Biotech Pharmaceutical

Status and phase

Not yet enrolling
Phase 3

Conditions

Cervical Cancer

Treatments

Radiation: Brachytherapy
Radiation: External Beam Radiotherapy (EBRT)
Drug: Cisplatin
Drug: placebo for Nimotuzumab
Biological: Nimotuzumab

Study type

Interventional

Funder types

Other

Identifiers

NCT06333821
BPL-Nim-CC-3003

Details and patient eligibility

About

The purpose of this study is to evaluate the efficacy and safety of nimotuzumab plus concurrent chemoradiotherapy sequential maintenance therapy versus placebo combined with concurrent chemoradiotherapy in patients with locally advanced cervical squamous cell carcinoma.

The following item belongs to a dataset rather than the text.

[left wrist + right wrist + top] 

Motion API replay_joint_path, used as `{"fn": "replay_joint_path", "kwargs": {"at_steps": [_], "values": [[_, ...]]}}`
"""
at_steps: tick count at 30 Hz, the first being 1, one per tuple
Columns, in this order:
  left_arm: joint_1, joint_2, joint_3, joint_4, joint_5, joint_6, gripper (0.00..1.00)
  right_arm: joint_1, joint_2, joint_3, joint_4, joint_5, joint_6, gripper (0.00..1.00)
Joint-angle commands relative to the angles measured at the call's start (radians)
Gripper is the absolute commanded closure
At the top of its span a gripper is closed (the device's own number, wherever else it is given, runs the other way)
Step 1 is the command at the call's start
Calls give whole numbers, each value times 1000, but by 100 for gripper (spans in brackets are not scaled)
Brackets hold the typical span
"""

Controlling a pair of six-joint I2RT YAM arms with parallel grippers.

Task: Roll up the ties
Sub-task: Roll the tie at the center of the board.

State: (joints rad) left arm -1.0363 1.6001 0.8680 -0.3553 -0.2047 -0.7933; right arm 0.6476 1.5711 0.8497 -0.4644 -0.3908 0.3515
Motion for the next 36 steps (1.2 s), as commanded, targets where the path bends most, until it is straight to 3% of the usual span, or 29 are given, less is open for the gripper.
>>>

The primary hypotheses are that nimotuzumab plus concurrent chemoradiotherapy sequential maintenance therapy is superior to placebo plus concurrent chemoradiotherapy with respect to progression-free survival.

Full description

This is a multicenter, prospective, randomized, double-blind, placebo-controlled clinical study.The trail will enroll 460 subjects (FIGO 2018, stageIB3-IVA)who meet enrollment criteria but do not meet exclusion criteria. According to clinical stage (FIGO 2018 stage, stage IB3-IIB or III-IVA) 、tumor diameter (>4cm or ≤4cm)、 age (≥18 years and < 65 years old or ≥65 years old and ≤80 years old) for stratified randomization. They are divided into experimental group and control group according to 1:1. Patients in the experimental group will receive nimotuzumab 400mg on the basis of concurrent chemoradiotherapy, once a week for 7-8 weeks, and then maintenance treatment once every 2 weeks for 24 weeks. Using placebo(Nimotuzumab injection mimics) in the control group 80 ml on the basis of concurrent chemoradiotherapy, once a week for 7 to 8 weeks, after the maintenance treatment, once every 2 weeks for 24 weeks. Patients with incomplete tumor response assessed by imaging and pathological examination 3 months after radiotherapy can be given 2-4 cycles of adjuvant chemotherapy with cisplatin/carboplatin combined with paclitaxel regimen. Regular imaging examination and survival follow-up were performed after treatment. The primary efficacy end point was progression-free survival.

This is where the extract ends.